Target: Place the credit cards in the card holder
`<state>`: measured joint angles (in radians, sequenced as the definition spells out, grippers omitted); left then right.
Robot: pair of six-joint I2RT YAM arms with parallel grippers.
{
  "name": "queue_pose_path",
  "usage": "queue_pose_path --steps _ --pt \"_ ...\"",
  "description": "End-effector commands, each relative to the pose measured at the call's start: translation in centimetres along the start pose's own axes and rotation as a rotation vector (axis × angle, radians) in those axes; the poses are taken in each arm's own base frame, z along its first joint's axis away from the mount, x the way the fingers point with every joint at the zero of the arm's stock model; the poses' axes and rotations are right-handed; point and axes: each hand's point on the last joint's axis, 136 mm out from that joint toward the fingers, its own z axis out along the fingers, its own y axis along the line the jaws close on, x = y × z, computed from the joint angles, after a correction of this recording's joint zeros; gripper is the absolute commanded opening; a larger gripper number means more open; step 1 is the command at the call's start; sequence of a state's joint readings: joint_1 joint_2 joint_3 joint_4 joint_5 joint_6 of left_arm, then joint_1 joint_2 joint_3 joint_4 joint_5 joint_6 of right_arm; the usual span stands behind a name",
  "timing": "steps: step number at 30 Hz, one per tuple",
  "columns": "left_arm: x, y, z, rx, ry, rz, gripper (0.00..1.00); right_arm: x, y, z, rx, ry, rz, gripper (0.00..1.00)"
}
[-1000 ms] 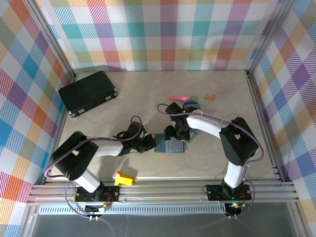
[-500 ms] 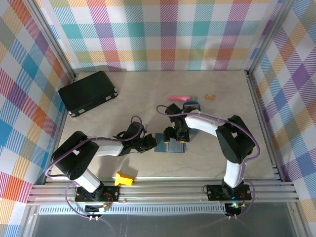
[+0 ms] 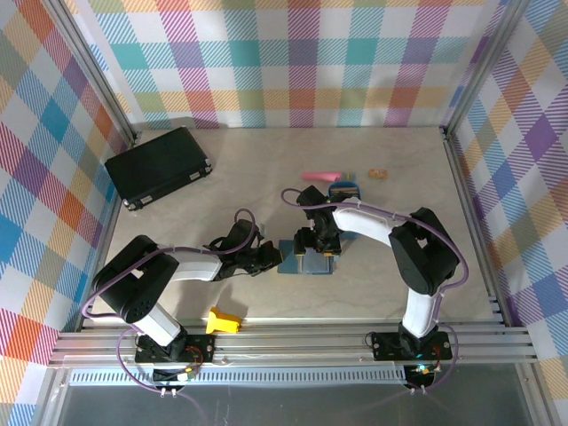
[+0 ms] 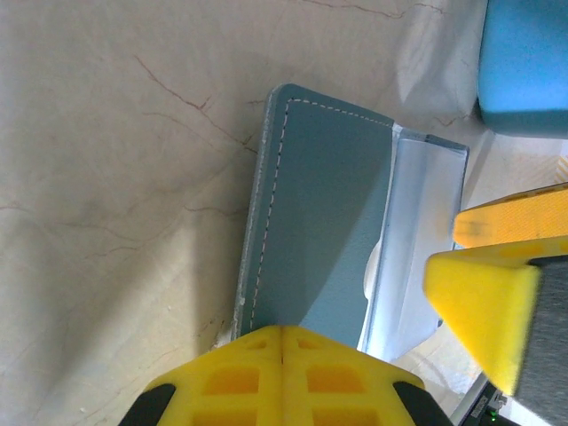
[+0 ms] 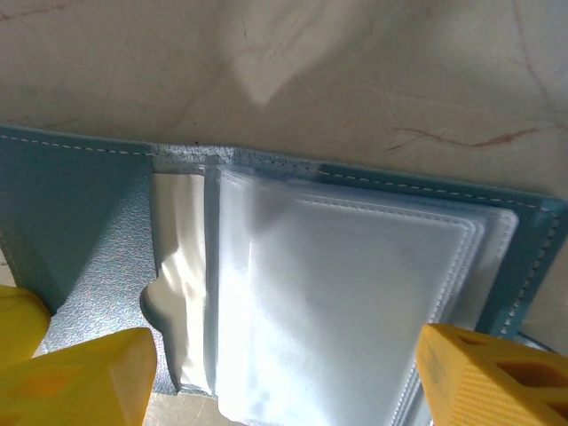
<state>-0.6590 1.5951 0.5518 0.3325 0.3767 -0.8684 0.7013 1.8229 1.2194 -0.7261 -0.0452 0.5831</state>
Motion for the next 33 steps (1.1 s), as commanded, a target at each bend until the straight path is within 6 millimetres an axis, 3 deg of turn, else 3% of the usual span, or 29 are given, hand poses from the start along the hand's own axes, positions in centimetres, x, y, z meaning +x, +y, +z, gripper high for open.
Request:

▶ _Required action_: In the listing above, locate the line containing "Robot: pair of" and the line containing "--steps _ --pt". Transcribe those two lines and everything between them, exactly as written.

▶ _Answer area_:
Robot: pair of six-joint I2RT YAM arms with parallel grippers.
{
  "name": "queue_pose_path",
  "usage": "queue_pose_path --steps _ --pt \"_ ...\"",

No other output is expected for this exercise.